Todolist Md Clawdbot Copy
WarnAudited by ClawScan on May 10, 2026.
Overview
The skill mostly matches its todo-file purpose, but it uses persistent, broad Google Drive credentials and undeclared local Drive tooling that users should review carefully before installing.
Review this skill before installing. It appears intended for Google Drive Markdown todo files, not hidden exfiltration, but authorizing it may create persistent full-Drive access. Use a dedicated Drive folder/account, verify the gog binary and credential files, and revoke/delete stored OAuth tokens when no longer needed.
Findings (7)
Artifact-based informational review of SKILL.md, metadata, install specs, static scan signals, and capability signals.
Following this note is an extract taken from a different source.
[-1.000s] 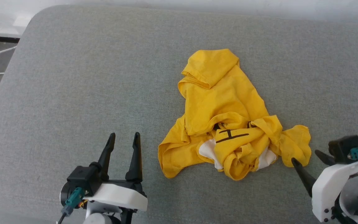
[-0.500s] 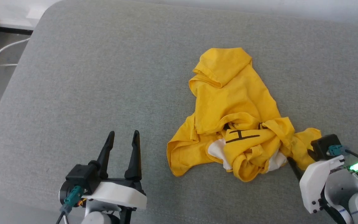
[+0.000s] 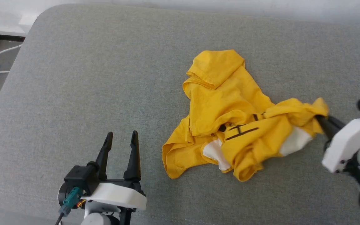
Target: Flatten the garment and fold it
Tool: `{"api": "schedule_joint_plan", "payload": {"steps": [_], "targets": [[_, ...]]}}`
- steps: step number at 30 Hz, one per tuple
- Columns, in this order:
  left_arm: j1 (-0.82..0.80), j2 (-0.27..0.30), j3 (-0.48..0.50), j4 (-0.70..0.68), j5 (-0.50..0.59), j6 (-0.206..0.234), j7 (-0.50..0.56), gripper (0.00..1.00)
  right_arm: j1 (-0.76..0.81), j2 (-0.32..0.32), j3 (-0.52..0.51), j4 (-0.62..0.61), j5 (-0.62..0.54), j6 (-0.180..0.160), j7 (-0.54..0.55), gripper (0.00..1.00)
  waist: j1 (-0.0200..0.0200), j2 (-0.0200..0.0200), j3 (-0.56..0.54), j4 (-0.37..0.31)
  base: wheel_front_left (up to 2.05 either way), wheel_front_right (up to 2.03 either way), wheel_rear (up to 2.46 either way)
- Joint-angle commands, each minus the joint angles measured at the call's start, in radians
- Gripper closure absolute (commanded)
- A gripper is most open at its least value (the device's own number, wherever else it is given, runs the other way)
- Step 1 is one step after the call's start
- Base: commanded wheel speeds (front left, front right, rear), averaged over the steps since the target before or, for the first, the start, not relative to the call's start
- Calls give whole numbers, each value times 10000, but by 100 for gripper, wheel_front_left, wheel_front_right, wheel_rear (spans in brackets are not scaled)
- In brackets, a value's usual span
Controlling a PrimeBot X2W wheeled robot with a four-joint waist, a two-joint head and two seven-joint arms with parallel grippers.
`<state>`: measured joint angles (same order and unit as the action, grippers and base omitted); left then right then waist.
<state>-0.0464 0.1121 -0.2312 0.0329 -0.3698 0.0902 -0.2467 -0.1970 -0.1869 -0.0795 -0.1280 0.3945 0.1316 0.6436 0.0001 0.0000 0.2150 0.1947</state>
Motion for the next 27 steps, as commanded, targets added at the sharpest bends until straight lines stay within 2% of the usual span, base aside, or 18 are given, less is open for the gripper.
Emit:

ClawScan does not execute the skill or run runtime probes.
If authorized, the skill may receive authority over more Google Drive content than just the intended todo Markdown files.
The helper requests the broad Google Drive OAuth scope rather than a narrower file/folder-scoped permission, while the stated purpose is editing Markdown todo files.
const scopes = ['https://www.googleapis.com/auth/drive'];
Use the narrowest possible Drive scope, prefer a dedicated folder/account, and clearly disclose the required Google credential and exact access level before installation.
A stored refresh token can keep granting Drive access after the first run unless the user revokes it or deletes the secret file.
The script persists a Google OAuth refresh token locally for reuse, creating ongoing account access that is not declared in the registry credential requirements.
const refreshTokenFile = args.refreshTokenFile || process.env.REFRESH_TOKEN_FILE || '/root/clawd/.secrets/todolist_drive_oauth.json';
Tell users where tokens are stored, how to revoke them, and avoid persistent full-Drive tokens unless strictly necessary.
Local Google/gog credentials may be exposed to the helper process environment/arguments and are not obvious from the registry requirements.
The Drive folder helper reads gog credentials and passes the keyring password through the command invocation, which is sensitive local credential handling.
`GOG_KEYRING_PASSWORD=${pw}`,Avoid passing secrets on command lines where possible, use safer credential stores, and declare the required gog account/keyring credentials.
The skill depends on local command execution and the behavior of an external gog binary.
The script executes a local gog command via sudo to list Drive files; this is aligned with the Drive workflow but is a real local execution capability.
const raw = execFileSync(cmd[0], cmd.slice(1), { encoding: 'utf8' });Install only if you trust the local gog setup, and confirm the binary path and account used before running folder-wide actions.
Users may not realize an undeclared local Drive CLI dependency will be used.
The script relies on an external gog binary even though the registry requirements list no required binaries.
const gogBin = process.env.GOG_BIN || '/home/linuxbrew/.linuxbrew/bin/gog';
Declare gog as a required dependency and document its expected version, path, and authentication requirements.
Choosing a large Drive folder could cause the agent to scan or update multiple todo files, not just one.
The intended folder runner can operate across multiple Markdown files in a Drive folder, so an overly broad root folder could affect more files than expected.
lists all `.md` under a folder, detects changes via state file, downloads only changed files, and writes back
Use a narrowly scoped Drive folder and review include/exclude or per-file opt-in settings before allowing write-back.
Todo text may be shared with the agent runtime/LLM for review.
The workflow may send extracted open-task content from Drive Markdown files to an LLM, although the instructions try to minimize the amount sent.
(Optional) call the LLM on the extracted subset, not the full document
Do not use this on todo files containing secrets or highly sensitive personal/business information unless the LLM data handling is acceptable.